(Instructions to follow): Using the listing below, set down exactly the lines starting at the line that contains "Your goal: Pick" and ending at the line that contains "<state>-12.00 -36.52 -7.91", both included, and no others.
# # # # # # #
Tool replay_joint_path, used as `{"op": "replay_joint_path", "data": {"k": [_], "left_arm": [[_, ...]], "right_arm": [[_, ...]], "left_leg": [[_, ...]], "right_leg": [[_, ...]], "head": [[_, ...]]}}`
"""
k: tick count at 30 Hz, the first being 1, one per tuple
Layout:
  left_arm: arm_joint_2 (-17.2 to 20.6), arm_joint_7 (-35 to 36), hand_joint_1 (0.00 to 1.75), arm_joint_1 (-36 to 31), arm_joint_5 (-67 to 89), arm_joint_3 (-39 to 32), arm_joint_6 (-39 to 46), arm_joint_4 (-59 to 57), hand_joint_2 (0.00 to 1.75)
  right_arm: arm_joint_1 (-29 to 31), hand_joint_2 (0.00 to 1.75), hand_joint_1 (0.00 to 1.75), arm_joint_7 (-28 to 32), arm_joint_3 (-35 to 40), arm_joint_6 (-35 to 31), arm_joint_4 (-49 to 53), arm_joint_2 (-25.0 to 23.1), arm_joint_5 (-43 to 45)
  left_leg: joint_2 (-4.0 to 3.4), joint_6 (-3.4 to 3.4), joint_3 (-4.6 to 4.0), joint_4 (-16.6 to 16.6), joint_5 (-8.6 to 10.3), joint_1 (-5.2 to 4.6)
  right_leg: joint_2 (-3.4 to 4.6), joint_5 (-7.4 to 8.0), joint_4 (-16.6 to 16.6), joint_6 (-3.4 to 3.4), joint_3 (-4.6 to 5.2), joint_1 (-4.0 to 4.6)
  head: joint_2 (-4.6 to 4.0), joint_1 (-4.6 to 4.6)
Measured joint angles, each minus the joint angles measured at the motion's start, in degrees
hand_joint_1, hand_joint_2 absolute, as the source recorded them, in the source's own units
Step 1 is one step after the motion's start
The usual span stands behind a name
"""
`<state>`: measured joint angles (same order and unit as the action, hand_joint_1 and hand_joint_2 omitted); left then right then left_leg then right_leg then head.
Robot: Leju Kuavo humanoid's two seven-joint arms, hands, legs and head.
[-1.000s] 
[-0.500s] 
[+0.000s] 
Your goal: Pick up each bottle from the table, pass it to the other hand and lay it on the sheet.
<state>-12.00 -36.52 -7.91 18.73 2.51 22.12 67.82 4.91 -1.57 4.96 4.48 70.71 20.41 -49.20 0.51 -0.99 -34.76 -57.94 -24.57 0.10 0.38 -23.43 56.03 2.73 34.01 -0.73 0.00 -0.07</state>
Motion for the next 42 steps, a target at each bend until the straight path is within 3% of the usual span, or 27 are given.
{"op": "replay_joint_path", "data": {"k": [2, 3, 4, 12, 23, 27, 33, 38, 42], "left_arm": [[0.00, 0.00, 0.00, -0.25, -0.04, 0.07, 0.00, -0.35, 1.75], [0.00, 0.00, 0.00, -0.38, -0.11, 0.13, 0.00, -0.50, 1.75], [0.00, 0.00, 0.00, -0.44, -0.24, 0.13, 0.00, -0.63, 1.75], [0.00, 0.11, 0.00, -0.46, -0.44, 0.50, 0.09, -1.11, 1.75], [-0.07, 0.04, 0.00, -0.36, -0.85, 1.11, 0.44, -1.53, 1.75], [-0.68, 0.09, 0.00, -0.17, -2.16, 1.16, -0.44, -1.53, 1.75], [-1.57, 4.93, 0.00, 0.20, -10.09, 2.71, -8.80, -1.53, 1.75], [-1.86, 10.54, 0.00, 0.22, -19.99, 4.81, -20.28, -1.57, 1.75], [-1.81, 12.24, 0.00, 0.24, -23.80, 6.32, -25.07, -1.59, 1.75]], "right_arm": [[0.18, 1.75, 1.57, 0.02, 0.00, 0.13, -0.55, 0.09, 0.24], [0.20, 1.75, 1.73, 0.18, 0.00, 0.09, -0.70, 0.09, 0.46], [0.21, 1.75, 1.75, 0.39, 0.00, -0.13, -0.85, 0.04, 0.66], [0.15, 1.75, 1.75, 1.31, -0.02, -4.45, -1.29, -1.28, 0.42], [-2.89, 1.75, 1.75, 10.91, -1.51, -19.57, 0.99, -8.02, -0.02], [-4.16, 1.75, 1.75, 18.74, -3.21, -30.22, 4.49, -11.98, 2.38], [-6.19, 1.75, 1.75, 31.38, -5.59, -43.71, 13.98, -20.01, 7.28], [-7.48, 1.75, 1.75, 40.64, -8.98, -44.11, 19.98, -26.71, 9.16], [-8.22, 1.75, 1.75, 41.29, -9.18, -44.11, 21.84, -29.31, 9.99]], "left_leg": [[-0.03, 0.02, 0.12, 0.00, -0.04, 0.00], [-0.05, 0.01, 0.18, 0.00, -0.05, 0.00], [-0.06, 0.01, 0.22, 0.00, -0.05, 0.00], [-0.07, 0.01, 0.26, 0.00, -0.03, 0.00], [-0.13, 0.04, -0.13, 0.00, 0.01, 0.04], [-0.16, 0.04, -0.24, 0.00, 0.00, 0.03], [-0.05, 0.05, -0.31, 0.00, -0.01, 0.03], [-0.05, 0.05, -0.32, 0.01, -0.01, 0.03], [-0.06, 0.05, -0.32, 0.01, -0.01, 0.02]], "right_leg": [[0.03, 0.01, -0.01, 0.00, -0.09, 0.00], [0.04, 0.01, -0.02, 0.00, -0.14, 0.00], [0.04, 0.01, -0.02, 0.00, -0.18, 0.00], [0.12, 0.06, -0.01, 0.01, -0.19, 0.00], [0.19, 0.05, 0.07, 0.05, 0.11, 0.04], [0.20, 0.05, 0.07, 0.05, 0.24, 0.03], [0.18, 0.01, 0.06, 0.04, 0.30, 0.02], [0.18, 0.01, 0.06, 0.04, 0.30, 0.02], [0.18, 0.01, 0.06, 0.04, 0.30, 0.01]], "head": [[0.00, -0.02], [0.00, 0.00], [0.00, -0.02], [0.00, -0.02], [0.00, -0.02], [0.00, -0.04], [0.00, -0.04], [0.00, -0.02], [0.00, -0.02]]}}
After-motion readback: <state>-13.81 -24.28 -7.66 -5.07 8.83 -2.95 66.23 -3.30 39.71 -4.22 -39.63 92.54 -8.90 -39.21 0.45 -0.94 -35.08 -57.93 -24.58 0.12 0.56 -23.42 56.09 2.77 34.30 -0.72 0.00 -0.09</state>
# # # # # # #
(Task answer):
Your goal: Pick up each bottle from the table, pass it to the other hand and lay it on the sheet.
<state>-12.00 -36.52 -7.91 18.73 2.51 22.12 67.82 4.91 -1.57 4.96 4.48 70.71 20.41 -49.20 0.51 -0.99 -34.76 -57.94 -24.57 0.10 0.38 -23.43 56.03 2.73 34.01 -0.73 0.00 -0.07</state>

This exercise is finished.